Data supplied =>
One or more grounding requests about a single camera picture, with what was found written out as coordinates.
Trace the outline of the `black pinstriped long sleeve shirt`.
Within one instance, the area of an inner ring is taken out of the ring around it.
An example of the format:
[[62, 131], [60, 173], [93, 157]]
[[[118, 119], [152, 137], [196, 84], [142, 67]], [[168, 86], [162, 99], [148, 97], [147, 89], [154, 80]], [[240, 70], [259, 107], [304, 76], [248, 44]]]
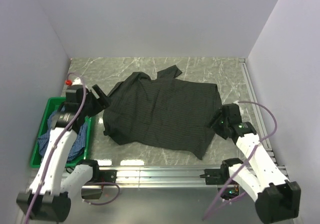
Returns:
[[215, 131], [214, 113], [222, 105], [217, 84], [178, 79], [173, 65], [155, 80], [134, 72], [109, 92], [103, 113], [104, 135], [118, 145], [132, 142], [188, 151], [202, 160]]

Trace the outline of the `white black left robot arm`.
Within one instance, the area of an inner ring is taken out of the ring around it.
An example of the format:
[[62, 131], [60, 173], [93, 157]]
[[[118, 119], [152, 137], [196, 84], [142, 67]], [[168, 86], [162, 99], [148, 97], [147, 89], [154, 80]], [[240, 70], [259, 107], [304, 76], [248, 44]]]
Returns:
[[80, 160], [65, 179], [62, 174], [69, 152], [86, 118], [94, 117], [110, 105], [109, 97], [98, 85], [88, 90], [85, 85], [71, 85], [52, 117], [50, 138], [40, 168], [26, 191], [18, 194], [16, 203], [25, 214], [25, 223], [32, 220], [63, 222], [72, 198], [88, 183], [100, 181], [96, 160]]

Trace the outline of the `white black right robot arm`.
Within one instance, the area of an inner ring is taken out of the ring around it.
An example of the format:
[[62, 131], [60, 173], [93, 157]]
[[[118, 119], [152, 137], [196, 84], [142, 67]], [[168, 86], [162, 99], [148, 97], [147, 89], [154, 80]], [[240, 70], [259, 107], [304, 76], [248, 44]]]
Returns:
[[298, 217], [301, 188], [290, 181], [272, 161], [252, 124], [243, 122], [238, 103], [222, 105], [215, 113], [213, 129], [223, 139], [231, 139], [244, 154], [245, 160], [228, 159], [220, 166], [223, 186], [204, 213], [208, 219], [219, 198], [230, 203], [241, 195], [225, 195], [228, 185], [235, 182], [255, 203], [256, 213], [262, 223], [274, 223]]

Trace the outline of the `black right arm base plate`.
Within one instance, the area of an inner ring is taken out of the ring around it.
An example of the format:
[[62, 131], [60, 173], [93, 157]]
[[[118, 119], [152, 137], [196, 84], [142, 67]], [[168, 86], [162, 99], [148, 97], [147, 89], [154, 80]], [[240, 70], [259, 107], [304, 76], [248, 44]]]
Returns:
[[218, 168], [205, 169], [200, 178], [204, 179], [206, 185], [223, 185], [226, 182], [221, 169]]

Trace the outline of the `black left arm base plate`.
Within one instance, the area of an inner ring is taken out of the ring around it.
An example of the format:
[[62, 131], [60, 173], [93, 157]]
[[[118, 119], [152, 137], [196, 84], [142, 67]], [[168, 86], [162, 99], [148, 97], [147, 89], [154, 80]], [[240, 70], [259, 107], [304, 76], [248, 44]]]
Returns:
[[98, 181], [115, 183], [117, 179], [116, 176], [117, 176], [117, 171], [114, 169], [100, 170]]

About this task => Looking at the data above, show all lines where the word "base" occurs.

Solution =>
Trace the outline of the `black right arm base plate`.
Trace the outline of the `black left arm base plate`.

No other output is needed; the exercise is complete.